Boom forestier en République du Congo : Entre Promesses et Attentes – Fern

 

 

Département de la Sangha, République du Congo. Pokola se trouve à plus de 800 kilomètres au nord de Brazzaville, la capitale du Congo, sur la rive gauche d'un bras de l’imposante rivière Sangha, affluent du fleuve Congo.

 

 

Avant l’indépendance du Congo en 1960, la ville était un petit village de pêcheurs isolé. La plupart des étrangers ignoraient à peu près tout de la Sangha - hormis qu'elle abritait une forêt primaire dense et qu’elle était traversée de ruisseaux sinueux.

 

 

Aujourd'hui, Pokola compte 13 000 habitants. C'est un petit centre urbain aux bâtiments modernes disposant d’un hôpital et d’une école ainsi que d’une connexion Internet. La ville fournit également de l’électricité gratuite à toute la population locale à laquelle se mêlent des Congolais de Kinshasa, des Camerounais, et des Rwandais, qui apportent une touche résolument internationale au lieu.
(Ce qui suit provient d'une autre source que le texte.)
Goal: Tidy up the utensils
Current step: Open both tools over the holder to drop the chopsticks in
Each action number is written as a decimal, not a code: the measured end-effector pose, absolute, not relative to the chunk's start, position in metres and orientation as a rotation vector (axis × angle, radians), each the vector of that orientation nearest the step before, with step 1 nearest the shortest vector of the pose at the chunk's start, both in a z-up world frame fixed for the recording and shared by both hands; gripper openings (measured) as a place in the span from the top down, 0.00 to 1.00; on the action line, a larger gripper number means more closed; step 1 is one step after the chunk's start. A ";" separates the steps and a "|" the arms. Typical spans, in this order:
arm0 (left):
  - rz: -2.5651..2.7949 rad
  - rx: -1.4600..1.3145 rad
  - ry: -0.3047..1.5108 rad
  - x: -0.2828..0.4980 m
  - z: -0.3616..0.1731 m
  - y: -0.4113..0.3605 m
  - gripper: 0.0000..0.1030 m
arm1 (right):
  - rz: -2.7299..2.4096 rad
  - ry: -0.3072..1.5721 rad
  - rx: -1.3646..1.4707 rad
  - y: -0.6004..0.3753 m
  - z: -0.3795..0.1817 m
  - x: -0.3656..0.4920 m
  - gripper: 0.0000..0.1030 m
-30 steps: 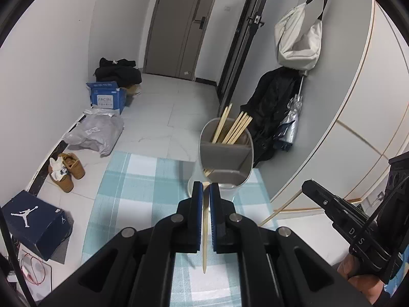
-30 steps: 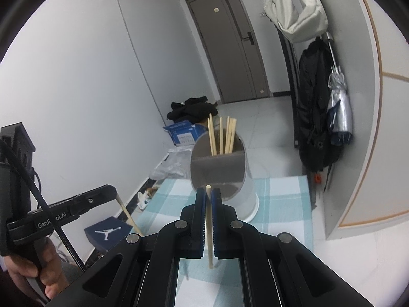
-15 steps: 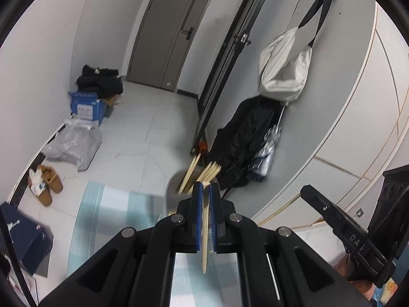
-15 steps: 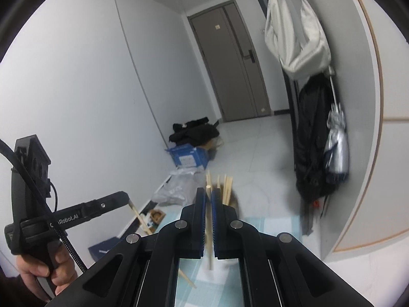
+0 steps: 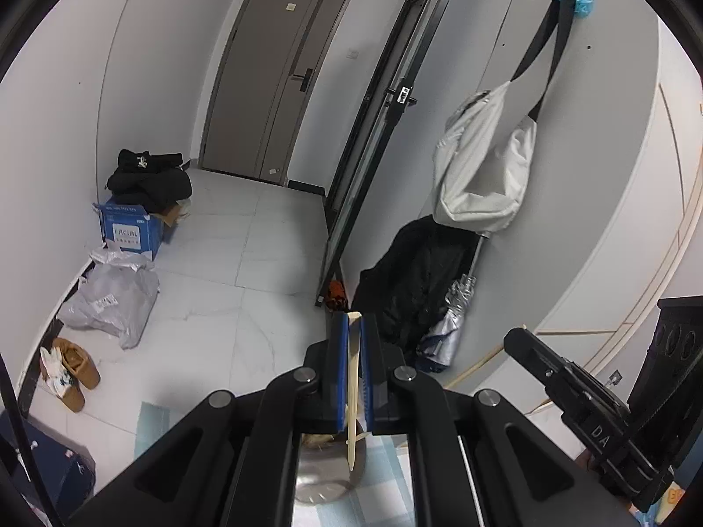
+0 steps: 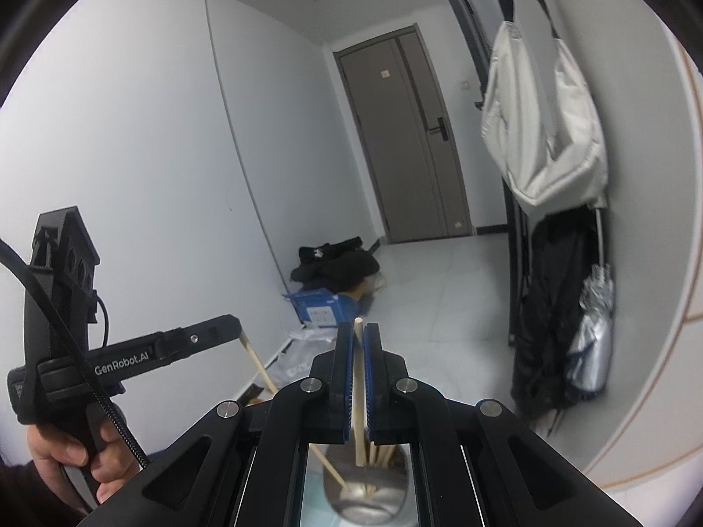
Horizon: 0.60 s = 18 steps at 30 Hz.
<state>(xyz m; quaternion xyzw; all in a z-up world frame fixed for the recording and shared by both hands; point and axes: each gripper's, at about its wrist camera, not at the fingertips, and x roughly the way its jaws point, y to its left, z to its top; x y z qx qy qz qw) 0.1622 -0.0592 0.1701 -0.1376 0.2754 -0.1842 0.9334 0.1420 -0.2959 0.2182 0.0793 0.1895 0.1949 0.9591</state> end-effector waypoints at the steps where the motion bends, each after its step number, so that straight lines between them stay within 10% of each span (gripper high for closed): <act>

La raison de cette spectaculaire métamorphose est visible depuis le ciel : une ruée vers l’ « or vert » qui grignote progressivement la forêt à travers l’ouverture de larges pistes pour le transport et l’évacuation des grumes.

 

 

Les forêts couvrent 60% du territoire du Congo, l'un des pays les moins peuplés d'Afrique. Le secteur forestier est le second pourvoyeur d’emplois dans le secteur privé congolais et le bois le second produit le plus exporté, après le pétrole. Pokola constitue une plaque tournante importante de l’activité forestière : elle abrite le siège de la Congolaise Industrielle des Bois (CIB), filiale du groupe Olam de Singapour. L’entreprise gère 2,1 millions d'hectares de forêts congolaises à travers ses concessions et est considérée comme le joyau du groupe singapourien.

 

 

L’essor de Pokola par la CIB représente un modèle de développement pour d'autres sociétés forestières mais également pour certains acteurs de la société civile locale qui souhaiteraient le voir généralisé au niveau national. Mais derrière ce succès économique, se cache un autre récit plus complexe, moins réjouissant, et symptomatique de nombreux projets d'exploitation forestière et de conservation en Afrique.

 

Des populations locales marginalisées

Un projet ne peut véritablement bénéficier aux communautés forestières marginalisées de la région, qu’à travers une bonne compréhension préalable du contexte historique. De nombreuses populations autochtones comme les Bagombés, Bénzélés et Bakas, habitent la Sangha. Ces chasseurs-cueilleurs, traditionnellement nomades, vivent principalement dans les forêts tropicales du nord du Congo ainsi qu'au Cameroun, en République démocratique du Congo, au Gabon et en République centrafricaine. La forêt est leur habitat et leur grenier : elle est indispensable à leur survie. Ces peuples subissent ainsi de plein fouet la dégradation croissante des forêts et la destruction de la biodiversité, qui s’ajoutent à la marginalisation et aux discriminations historiques dont ils font l’objet.

 

 

Fort de ce constat, le Congo a adopté en 2011 une loi protégeant les droits des peuples autochtones. Première du genre en Afrique, celle-ci fut saluée comme « exemplaire » et suscita maints espoirs. Ce dispositif juridique a été complété par un arsenal de textes règlementaires adoptés et publiés en vogue en juillet 2019.

 

 

Dans la pratique cependant, et ce malgré l’existence de ce cadre juridique important, la loi n’a hélas pas changé la donne : en octobre 2019, le rapporteur spécial des Nations unies sur les droits des peuples autochtones a déclaré qu'au Congo, les populations autochtones faisaient toujours l'objet d'une « discrimination profonde, systémique et extrêmement ancrée ». Ces conclusions sont corroborées par l’Observatoire congolais des droits de l’homme (OCDH), une organisation de la société civile, qui dans son Rapport sur la situation des populations autochtones en République du Congo, a démontré que les droits coutumiers des populations autochtones ne sont pas non plus reconnus dans la nouvelle législation foncière congolaise et que l’accès à l’éducation, à la santé ainsi qu’aux ressources naturelles est difficile.